Born in Barcelona in 1966. In 1989, after graduating in Journalism at Universitat Autònoma de Barcelona and studying photography at the Institut d’Estudis Fotogràfics de Catalunya, she spent three years living in London, where she began to work professionally in the field of photojournalism. She is following a postgraduate course in photojournalism at the London College of Printing, which she combines with work experience in The Guardian and The Times.

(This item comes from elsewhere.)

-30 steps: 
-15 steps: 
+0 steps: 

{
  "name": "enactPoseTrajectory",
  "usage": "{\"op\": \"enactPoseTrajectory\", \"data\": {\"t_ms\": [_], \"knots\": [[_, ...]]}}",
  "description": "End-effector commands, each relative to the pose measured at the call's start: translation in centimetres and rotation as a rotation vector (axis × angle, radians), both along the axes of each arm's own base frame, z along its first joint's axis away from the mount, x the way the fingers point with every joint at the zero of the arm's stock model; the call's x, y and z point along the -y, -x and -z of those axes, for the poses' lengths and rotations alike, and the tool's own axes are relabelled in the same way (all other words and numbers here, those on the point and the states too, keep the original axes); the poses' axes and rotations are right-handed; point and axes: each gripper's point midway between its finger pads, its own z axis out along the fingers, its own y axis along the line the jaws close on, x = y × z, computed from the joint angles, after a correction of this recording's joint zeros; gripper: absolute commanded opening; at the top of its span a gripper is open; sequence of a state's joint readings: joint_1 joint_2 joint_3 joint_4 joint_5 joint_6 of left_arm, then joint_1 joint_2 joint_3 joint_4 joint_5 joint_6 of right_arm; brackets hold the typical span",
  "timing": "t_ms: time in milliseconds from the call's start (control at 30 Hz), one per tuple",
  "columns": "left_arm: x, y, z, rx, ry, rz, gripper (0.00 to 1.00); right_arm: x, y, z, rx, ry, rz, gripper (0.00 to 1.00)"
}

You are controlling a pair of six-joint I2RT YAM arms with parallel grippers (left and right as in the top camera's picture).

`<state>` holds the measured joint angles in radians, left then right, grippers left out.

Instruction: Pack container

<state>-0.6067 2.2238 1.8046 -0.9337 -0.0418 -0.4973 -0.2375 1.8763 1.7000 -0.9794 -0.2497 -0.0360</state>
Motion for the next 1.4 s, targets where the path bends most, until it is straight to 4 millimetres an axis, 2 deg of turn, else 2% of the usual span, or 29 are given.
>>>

In the summer of 1991, she travelled to the Balkans for the first time to cover the Serbo-Croatian conflict for The Times newspaper.

From then until the end of 2000, her career focused on the Balkans, where she has produced numerous reports, working with various national and foreign media organisations.

She produced some outstanding work in this period, including her contribution to the Channel 4 documentary Dying for the truth (1994) on British TV. Part of her work was exhibited at the Ninth Visa pour l’Image International Festival of Photojournalism held in Perpignan in 1997, and she has contributed to numerous national and international courses and discussion forums.

She has participated in more than fifty individual and collective exhibitions and her material has been published in numerous media, including The New York Times, The Toronto Star, The Observer, Today, The Evening Standard, La Vanguardia, El Mundo, Woman, Avui, El Temps, etc.

She has also produced photographic reports in Israel, Palestine, Mexico, Romania, Canada, Cuba and Sicily, working with various publications and humanitarian associations.

Since 1955, she has combined her work as a photojournalist with teaching at the Blanquerna Faculty of Communication Sciences in the Ramon Llull University.

 

Miquel Ruiz Avilés

Empordanese. In 1979, when El Punt Diari was launched, he was part of its photographic team and in 1982 he took a worldwide exclusive photo of Salvador Dalí, the day after Gala died. From 1983 to 1987 he worked as a graphic correspondent for El Periódico de Catalunya, Avui, Lecturas, Interviú, Cambio 16, Bunte, Actual and Covert and contributed photographs to the books Els pobles de l’Empordà (1984), Un tríptic gens crític, Barques i fogons and Empúries/Olímpia (1992) He also worked for El País, the EFE Agency, 7 Dies, El Observador and La Vanguardia and was Head of Photography and a member of the editorial board of Empordà Federal. He travelled to Nicaragua and devised an audiovisual display with more than 1,200 slides. Head of Photography for the Olympic Games rowing events at Banyoles. Co-founder of Fotògrafs per la Pau, of which he is President. At the height of the Balkan war he entered Sarajevo and travelled through Bosnia.

He is an associate member of UPIFC and a member of its Board of Directors. He has worked for El Punt and has held numerous photography exhibitions.